Your answer must contain each line of the listing in which "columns" appears, copied in full.

##############################

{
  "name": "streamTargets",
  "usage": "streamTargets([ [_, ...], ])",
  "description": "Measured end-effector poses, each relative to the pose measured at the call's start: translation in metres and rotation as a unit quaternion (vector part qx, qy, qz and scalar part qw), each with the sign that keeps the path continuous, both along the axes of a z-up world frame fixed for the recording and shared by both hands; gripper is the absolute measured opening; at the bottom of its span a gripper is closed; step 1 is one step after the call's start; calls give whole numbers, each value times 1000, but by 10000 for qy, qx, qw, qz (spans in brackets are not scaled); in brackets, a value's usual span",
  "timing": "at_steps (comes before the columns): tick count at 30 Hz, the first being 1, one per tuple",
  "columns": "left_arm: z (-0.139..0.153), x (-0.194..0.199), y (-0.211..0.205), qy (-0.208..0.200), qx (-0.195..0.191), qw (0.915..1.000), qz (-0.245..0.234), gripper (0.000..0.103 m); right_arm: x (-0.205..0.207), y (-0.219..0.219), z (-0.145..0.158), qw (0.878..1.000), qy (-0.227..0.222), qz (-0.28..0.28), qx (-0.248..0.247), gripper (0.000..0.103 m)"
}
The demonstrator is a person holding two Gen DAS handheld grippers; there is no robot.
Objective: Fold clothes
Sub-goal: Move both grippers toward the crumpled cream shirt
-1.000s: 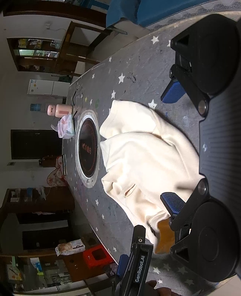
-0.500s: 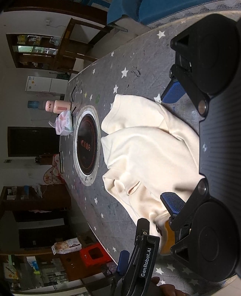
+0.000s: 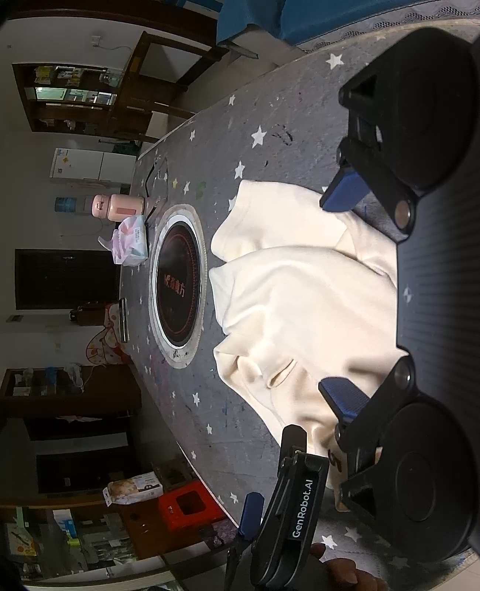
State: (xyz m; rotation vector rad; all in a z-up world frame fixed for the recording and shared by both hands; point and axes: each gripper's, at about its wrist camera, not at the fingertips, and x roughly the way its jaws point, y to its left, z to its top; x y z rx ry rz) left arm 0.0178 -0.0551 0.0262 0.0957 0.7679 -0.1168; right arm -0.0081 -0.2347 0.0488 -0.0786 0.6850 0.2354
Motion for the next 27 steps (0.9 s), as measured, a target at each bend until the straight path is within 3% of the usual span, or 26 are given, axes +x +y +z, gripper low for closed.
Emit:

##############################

Task answer -
  "timing": "at_steps (comes before the columns): tick count at 30 Hz, the first being 1, one per tuple",
  "columns": "left_arm: z (-0.139..0.153), x (-0.194..0.199), y (-0.211..0.205), qy (-0.208..0.200), qx (-0.195..0.191), qw (0.915..1.000), qz (-0.245..0.234), gripper (0.000..0.103 m); right_arm: x (-0.205..0.207), y (-0.219..0.219), z (-0.145..0.158), qw (0.878..1.000), qy (-0.227..0.222), qz (-0.28..0.28), qx (-0.248..0.247), gripper (0.000..0.103 m)"

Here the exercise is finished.